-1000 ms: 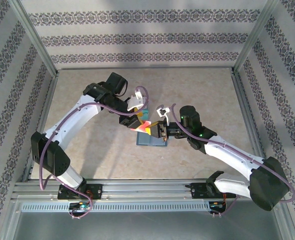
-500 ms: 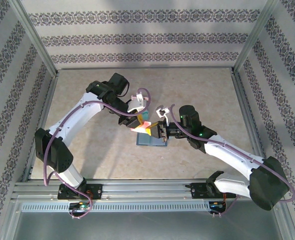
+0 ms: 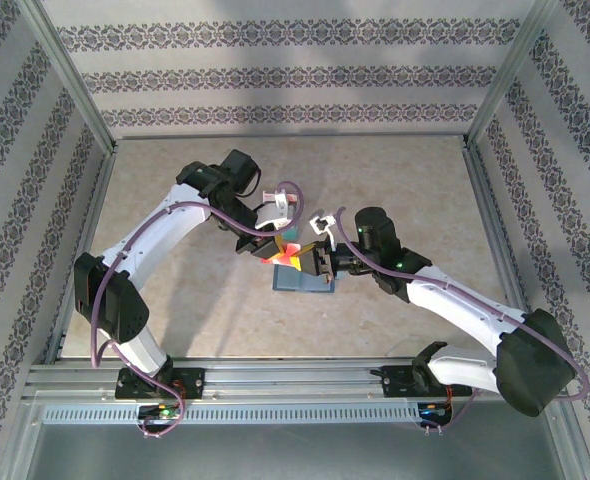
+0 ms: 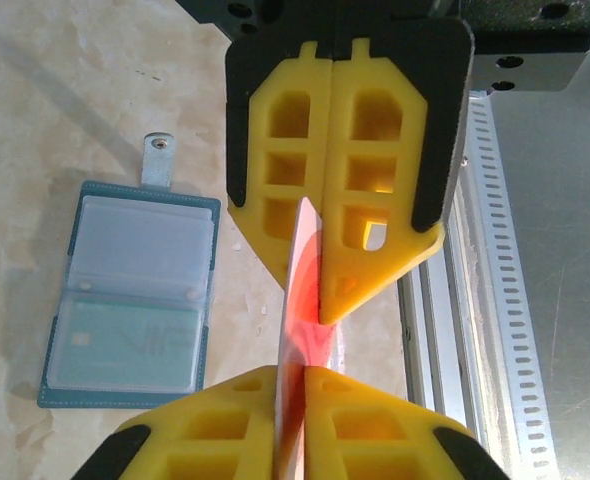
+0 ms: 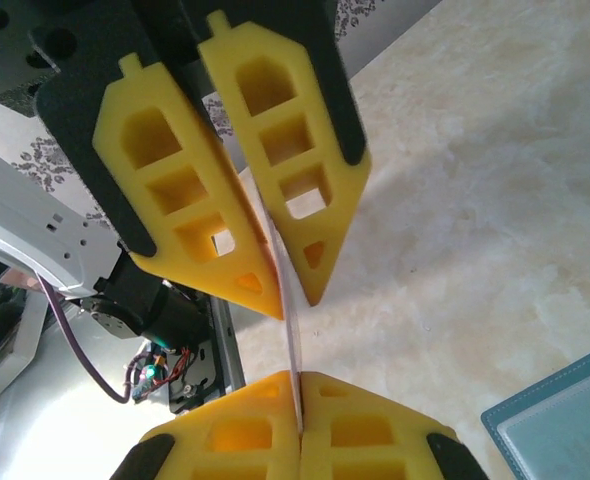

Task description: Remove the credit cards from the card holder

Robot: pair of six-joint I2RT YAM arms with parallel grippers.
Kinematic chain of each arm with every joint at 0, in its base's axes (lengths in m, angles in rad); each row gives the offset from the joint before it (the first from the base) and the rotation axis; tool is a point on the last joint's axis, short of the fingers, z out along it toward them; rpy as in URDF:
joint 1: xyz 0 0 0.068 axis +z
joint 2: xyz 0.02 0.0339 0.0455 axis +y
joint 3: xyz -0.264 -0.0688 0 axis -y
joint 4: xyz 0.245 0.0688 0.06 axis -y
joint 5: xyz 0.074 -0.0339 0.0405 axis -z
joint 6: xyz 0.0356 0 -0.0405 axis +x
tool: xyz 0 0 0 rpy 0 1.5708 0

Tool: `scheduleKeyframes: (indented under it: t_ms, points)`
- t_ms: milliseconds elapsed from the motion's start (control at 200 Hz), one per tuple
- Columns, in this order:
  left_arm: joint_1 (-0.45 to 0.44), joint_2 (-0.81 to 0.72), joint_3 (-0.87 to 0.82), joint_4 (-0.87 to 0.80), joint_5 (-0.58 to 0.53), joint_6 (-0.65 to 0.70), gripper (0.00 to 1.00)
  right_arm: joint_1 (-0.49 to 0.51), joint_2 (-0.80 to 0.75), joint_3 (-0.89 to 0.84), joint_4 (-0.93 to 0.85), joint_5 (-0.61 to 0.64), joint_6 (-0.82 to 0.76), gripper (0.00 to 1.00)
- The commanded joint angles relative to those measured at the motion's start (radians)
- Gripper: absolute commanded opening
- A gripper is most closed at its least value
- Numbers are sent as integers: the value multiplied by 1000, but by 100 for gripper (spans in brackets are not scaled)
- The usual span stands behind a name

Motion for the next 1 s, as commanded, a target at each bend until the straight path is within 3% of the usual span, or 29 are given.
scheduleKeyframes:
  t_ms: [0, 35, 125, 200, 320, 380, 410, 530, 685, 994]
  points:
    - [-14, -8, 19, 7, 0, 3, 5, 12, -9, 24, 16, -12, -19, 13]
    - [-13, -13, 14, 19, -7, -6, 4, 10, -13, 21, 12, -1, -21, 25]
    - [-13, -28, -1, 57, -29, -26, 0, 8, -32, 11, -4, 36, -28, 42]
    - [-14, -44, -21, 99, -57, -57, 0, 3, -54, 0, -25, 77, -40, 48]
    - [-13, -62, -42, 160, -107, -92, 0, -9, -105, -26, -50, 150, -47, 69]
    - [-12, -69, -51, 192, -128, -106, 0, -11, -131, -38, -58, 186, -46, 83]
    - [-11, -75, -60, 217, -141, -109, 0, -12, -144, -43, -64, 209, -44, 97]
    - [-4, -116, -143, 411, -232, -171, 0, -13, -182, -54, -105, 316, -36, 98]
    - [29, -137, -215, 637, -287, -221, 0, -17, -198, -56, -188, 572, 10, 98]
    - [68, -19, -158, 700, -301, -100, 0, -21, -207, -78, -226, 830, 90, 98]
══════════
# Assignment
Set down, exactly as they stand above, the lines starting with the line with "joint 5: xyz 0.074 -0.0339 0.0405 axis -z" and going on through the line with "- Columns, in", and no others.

# Exercise result
joint 5: xyz 0.074 -0.0339 0.0405 axis -z
joint 6: xyz 0.0356 0 -0.0405 axis +x
tool: xyz 0 0 0 rpy 0 1.5708 0

Tool: `scheduleKeyframes: (indented under it: t_ms, points)`
- t_ms: milliseconds elapsed from the motion's start (control at 200 Hz), one per tuple
- Columns, in this order:

The complete answer has been presented.